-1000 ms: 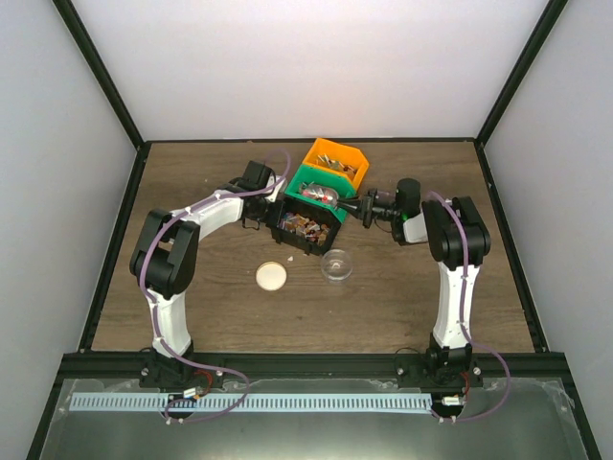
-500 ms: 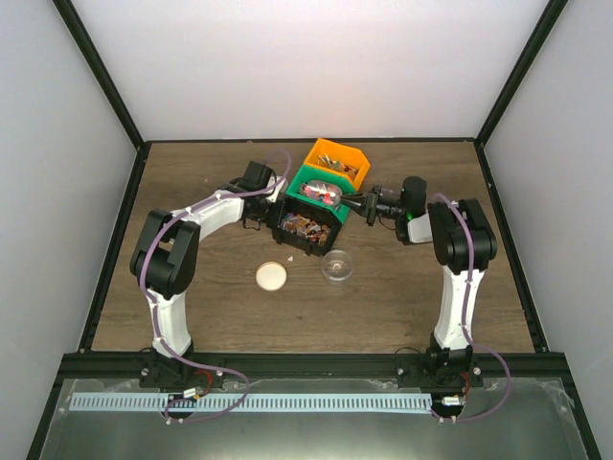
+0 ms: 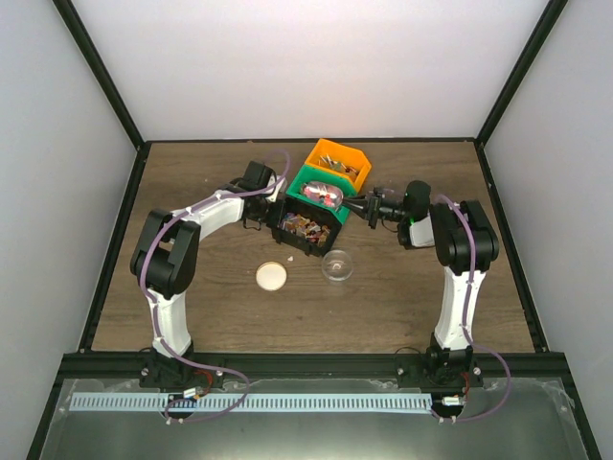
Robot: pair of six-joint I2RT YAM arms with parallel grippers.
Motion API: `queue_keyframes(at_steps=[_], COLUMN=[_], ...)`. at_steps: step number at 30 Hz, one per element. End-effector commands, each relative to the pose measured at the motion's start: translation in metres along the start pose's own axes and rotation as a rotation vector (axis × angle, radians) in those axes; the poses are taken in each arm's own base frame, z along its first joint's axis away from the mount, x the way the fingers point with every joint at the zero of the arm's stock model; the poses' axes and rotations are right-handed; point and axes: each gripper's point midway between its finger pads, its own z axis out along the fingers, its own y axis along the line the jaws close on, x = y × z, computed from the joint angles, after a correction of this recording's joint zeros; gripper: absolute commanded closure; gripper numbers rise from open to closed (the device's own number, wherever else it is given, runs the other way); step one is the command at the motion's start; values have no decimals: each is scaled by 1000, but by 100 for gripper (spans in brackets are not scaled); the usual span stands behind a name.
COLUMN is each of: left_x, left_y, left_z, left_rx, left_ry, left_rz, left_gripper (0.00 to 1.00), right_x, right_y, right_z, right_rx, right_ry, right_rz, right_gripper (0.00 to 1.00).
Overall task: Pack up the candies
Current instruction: Scoop the fake candies from the storage box.
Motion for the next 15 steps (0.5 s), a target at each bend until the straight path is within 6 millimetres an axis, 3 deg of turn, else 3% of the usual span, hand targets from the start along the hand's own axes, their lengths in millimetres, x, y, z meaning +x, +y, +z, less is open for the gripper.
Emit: queue_keyframes(at_steps=[1, 15], left_x=[-9, -8], left_y=[-2, -2], left_z=[-9, -5], left_rx=[-6, -3], left_ry=[-31, -25], left_rz=[-3, -5], left_gripper=[85, 85], right_x=[8, 17], right_y=[11, 18], right_z=[-4, -16], right_rx=[-19, -44], right_ry=[25, 12], right_rz=[105, 102], right_gripper=[99, 99])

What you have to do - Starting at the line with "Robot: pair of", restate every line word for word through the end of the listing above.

Answer to this exercise -
Robot: pair of six-joint I2RT YAM arms with parallel grippers.
Motion API: `queue_keyframes(at_steps=[_], COLUMN=[_], ...)`. at_steps: step number at 30 Hz, one per element. End-effector commands, each relative to the pose measured at the motion's start: translation in metres along the start pose's own axes and rotation as a rotation vector (axis × angle, radians) in those axes; the poses are taken in each arm's own base frame, z along its first joint's axis away from the mount, x the way the fingers point with every joint at the zero of the arm's stock model; the poses' axes and rotations are right-handed; point and axes: each gripper's point midway between its finger pads, its own z axis out along the fingers, its own y axis along the line the jaws close on, x = y × z, computed from the joint angles, after a correction of this recording's joint zeros; gripper: absolute commanded closure; gripper numbers rise from open to closed (the device's own number, wherever else it is given, runs the other way); step one is the command at the motion's start; values have no decimals: each is scaled by 1000, but by 100 for gripper (spans in brackets are not scaled); the usual span stands behind a name.
COLUMN is each of: left_x, left_y, left_z, left_rx, left_ry, left_rz, left_gripper (0.00 to 1.00), right_x, right_y, right_z, right_rx, right_ry, right_rz, right_gripper (0.00 to 1.00).
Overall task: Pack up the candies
Current instruction: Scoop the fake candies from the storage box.
Motion for the next 15 steps (0.5 s), a target at each bend until the straight path is within 6 millimetres an axis, 3 deg of turn, else 3% of the usual span, hand targets from the start along the hand's own axes, their lengths in millimetres, x, y, z meaning +x, +y, +z, less is open for the gripper.
Emit: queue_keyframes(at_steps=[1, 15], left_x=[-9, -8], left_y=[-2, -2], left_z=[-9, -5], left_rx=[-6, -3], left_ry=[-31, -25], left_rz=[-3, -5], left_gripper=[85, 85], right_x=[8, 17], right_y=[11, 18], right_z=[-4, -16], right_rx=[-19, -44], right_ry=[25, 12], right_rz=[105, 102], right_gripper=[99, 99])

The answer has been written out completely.